Inconsistent pod ID returned by px.ip_to_pod_id
function #885
Description
Describe the bug
The px.ip_to_pod_id
function in Pixie occasionally returns an incorrect pod ID for a given remote address. The issue occurs when Pixie incorrectly matches the IP address to a random cron job running within the cluster, instead of a long-running pod that should be matched. The problem happens randomly and is not specific to a certain pod type. The pods affected by this issue have a typical lifecycle of a few hours.

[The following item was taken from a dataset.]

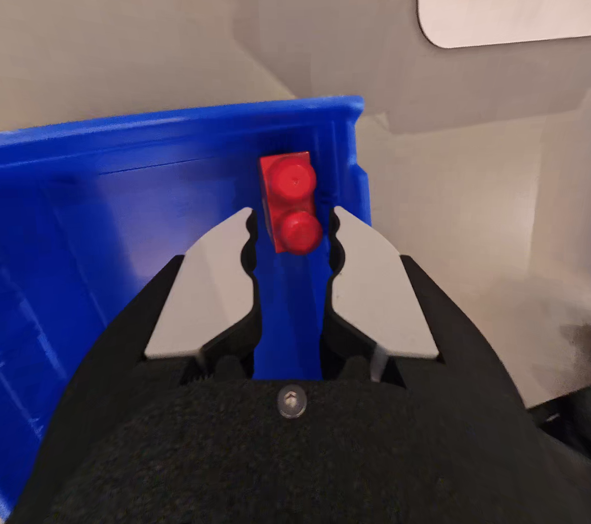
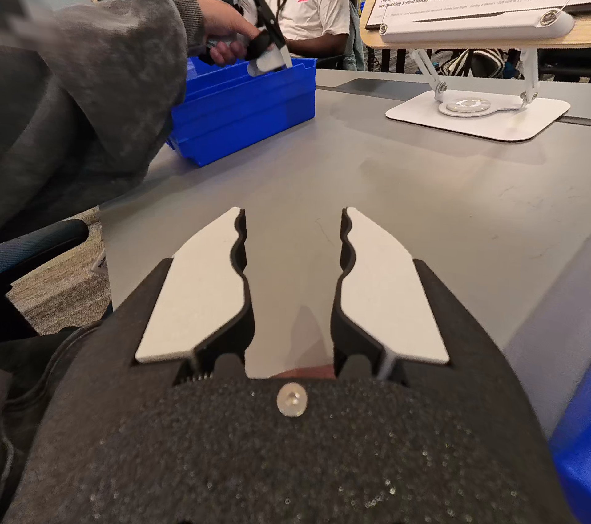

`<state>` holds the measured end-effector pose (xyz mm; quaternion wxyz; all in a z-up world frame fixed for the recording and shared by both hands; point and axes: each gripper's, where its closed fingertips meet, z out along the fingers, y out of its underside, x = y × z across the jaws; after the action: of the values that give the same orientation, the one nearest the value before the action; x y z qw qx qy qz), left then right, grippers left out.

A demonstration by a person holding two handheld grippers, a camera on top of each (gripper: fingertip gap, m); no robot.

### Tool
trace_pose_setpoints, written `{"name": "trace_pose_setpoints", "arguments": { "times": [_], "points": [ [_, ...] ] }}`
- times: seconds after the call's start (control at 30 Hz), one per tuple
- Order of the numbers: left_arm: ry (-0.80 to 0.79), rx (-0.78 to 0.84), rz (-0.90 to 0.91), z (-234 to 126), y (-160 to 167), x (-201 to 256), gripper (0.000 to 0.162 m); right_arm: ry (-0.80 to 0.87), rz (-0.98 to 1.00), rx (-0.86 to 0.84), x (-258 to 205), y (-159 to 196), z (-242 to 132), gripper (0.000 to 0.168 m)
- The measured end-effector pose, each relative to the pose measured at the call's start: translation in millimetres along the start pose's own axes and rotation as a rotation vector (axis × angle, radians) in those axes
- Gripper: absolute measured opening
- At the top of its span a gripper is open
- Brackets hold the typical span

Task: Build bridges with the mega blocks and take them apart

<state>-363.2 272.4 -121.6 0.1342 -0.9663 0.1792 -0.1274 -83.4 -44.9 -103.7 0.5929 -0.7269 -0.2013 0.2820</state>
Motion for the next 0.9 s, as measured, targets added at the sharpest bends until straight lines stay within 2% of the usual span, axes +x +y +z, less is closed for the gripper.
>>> {"name": "trace_pose_setpoints", "arguments": {
  "times": [0.13,0.17,0.3,0.37,0.6,0.73,0.9],
  "points": [
    [-0.01,-0.052,-0.018,18,1,-7,0.043,-0.003,-0.003,-0.007,-1,1,1,0.056],
    [0.005,-0.047,-0.022,17,-1,-7,0.03,-0.003,-0.001,-0.006,-1,1,1,0.055],
    [-0.096,-0.08,0.061,7,6,-20,0.026,-0.01,0.012,-0.007,-1,1,0,0.055],
    [-0.1,-0.037,0.082,-9,5,-24,0.016,-0.012,0.014,-0.007,-1,1,0,0.055],
    [-0.006,0.144,0.12,-73,23,-24,0.016,-0.02,0.025,-0.024,0,3,2,0.054],
    [0.207,0.372,0.133,-118,34,6,0.016,-0.019,0.03,-0.023,0,3,2,0.053],
    [0.723,0.666,0.194,-172,68,81,0.016,-0.028,0.054,-0.014,1,-1,6,0.051]
  ]
}}
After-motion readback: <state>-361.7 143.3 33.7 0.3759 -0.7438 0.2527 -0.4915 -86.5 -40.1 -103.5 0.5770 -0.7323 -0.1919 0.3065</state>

We suspect that this issue may be caused by a bug in the metadata server.
To Reproduce
Steps to reproduce the behavior:
- Deploy few cronjobs that does an HTTP call to an random endpoint which runs every minute.
- Deploy few pods which talks to each other in HTTP.
- Get the IP address of those pods from kubectl.
- Check the output of
px.pod_id_to_pod_name(px.ip_to_pod_id(POD_IP_ADDRESS))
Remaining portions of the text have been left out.